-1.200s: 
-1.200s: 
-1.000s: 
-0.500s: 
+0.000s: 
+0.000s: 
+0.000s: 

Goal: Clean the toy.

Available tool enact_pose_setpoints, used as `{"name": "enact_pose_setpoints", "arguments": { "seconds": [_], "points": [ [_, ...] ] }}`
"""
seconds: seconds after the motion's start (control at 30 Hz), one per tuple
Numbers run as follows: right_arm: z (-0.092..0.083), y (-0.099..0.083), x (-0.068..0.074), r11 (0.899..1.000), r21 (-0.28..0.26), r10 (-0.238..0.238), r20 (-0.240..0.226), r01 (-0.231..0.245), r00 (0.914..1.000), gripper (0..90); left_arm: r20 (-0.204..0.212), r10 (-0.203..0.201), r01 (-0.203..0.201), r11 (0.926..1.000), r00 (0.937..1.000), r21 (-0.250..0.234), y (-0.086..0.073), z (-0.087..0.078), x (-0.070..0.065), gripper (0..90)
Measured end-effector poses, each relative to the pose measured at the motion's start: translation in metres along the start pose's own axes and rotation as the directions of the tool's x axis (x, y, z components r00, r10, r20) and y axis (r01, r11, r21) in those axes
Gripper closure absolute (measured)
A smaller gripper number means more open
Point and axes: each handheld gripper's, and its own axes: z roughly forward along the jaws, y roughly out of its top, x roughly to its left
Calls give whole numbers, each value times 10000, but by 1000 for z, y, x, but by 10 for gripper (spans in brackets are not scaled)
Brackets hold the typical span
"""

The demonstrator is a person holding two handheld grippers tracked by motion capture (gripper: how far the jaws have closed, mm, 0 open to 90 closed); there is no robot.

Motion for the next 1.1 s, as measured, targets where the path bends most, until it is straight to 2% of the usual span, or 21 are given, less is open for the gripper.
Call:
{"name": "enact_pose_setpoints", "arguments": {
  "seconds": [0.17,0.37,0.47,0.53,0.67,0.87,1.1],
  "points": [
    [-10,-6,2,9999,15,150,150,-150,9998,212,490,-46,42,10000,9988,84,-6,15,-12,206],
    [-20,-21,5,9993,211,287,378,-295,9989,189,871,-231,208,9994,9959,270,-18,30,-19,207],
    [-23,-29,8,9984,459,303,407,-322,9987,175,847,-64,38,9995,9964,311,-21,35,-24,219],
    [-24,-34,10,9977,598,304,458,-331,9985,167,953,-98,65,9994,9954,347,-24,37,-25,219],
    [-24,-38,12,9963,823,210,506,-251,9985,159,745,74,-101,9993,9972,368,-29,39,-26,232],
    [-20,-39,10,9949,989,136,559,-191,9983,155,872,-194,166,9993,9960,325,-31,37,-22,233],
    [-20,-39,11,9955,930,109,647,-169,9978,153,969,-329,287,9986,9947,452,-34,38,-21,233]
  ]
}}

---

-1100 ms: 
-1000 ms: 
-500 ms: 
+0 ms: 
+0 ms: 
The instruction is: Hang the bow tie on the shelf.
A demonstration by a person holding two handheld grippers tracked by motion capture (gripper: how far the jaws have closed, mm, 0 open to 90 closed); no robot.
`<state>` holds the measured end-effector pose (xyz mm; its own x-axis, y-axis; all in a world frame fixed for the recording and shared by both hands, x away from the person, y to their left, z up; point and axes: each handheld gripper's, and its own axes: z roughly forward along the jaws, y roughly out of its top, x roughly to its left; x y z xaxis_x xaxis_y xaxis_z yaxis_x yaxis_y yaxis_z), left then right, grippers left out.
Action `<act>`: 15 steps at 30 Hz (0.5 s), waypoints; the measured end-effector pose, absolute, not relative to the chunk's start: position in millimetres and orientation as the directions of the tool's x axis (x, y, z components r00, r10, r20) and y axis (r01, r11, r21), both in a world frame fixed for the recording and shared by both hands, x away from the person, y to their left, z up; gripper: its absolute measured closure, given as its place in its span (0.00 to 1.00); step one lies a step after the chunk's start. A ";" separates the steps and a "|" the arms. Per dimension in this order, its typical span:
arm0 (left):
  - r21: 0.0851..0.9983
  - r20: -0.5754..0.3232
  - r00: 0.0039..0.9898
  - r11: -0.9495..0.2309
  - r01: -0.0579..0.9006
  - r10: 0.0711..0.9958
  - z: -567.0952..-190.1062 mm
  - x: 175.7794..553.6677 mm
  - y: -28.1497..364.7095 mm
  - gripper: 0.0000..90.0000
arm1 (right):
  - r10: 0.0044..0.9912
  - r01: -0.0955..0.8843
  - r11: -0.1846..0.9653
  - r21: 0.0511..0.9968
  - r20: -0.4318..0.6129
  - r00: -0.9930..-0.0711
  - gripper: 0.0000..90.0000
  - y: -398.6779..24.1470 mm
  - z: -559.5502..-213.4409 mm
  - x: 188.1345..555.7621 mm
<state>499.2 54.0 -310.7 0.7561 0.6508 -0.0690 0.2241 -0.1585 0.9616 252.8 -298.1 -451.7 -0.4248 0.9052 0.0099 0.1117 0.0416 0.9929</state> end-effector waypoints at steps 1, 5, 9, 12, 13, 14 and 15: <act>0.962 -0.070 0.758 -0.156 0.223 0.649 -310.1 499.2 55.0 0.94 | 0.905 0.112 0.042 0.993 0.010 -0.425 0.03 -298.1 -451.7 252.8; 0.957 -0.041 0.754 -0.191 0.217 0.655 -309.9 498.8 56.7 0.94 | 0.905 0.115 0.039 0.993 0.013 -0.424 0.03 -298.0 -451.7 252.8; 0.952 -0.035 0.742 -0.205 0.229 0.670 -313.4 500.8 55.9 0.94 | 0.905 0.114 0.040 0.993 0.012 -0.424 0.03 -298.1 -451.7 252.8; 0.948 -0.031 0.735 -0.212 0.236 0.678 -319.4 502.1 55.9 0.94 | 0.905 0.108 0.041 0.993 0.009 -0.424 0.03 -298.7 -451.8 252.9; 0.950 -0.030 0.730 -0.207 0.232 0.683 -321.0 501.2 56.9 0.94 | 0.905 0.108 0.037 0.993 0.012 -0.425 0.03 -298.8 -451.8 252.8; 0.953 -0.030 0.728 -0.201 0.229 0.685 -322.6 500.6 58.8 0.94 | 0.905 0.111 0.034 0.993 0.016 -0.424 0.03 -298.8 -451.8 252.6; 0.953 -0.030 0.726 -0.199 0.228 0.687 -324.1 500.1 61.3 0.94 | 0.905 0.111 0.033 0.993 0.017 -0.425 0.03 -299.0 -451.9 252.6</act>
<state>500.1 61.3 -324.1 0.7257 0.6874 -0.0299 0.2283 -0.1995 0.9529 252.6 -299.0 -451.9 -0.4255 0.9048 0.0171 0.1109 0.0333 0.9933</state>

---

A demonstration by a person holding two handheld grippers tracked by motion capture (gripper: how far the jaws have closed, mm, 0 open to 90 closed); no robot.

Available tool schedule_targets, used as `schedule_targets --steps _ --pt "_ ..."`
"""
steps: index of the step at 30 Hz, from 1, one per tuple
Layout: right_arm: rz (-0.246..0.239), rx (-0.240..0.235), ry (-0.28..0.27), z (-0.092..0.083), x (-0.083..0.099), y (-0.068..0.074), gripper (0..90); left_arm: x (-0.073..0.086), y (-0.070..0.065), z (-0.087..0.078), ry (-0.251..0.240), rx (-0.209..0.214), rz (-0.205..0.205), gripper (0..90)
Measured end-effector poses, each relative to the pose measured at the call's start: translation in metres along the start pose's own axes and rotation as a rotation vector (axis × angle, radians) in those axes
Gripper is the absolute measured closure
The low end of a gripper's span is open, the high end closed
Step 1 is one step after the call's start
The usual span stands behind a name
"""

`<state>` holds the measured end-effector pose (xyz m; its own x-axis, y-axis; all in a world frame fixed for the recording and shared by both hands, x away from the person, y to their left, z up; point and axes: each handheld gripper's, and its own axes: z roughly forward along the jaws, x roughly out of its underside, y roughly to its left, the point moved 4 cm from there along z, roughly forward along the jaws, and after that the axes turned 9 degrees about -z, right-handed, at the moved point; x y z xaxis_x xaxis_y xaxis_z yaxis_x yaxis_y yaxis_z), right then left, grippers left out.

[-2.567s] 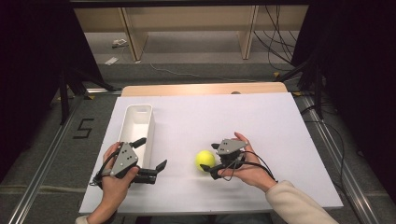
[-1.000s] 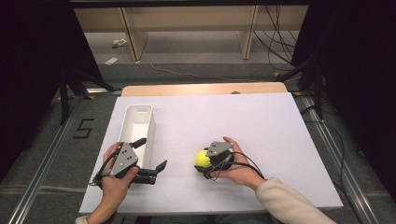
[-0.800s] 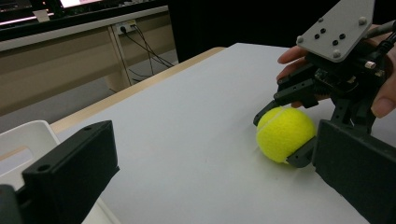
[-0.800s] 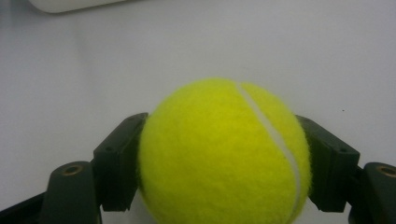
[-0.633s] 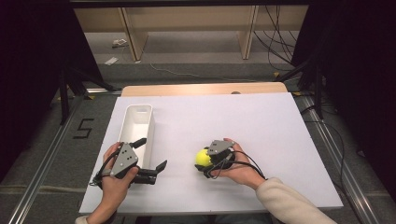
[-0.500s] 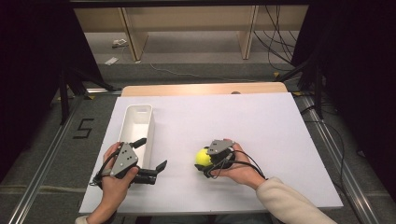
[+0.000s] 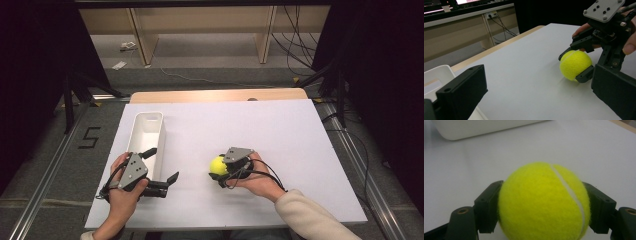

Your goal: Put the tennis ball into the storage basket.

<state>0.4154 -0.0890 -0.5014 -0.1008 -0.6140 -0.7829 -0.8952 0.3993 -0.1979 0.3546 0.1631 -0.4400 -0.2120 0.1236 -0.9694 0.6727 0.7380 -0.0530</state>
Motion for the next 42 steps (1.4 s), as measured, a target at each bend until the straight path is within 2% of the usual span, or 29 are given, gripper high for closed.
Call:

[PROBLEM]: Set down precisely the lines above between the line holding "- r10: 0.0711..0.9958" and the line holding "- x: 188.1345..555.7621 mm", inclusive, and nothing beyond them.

[COMPLETED EXERCISE]:
  - r10: 0.0711..0.9958
  - z: -567.0952..-190.1062 mm
  - x: 175.7794..553.6677 mm
  - y: -28.1497..364.7095 mm
  - gripper: 0.0000..90.0000
arm1 (right):
  - r10: 0.0044..0.9912
  - r01: -0.0955..0.8843
  - r11: -0.1846..0.9653
  - r21: 0.0511..0.9968
  - r20: -0.4318..0.6129
  - r00: -0.9930..-0.0711
  - gripper: 0.0000..90.0000
  - y: -398.6779..24.1470 mm
  - z: -559.5502..-213.4409 mm
  - x: 188.1345..555.7621 mm

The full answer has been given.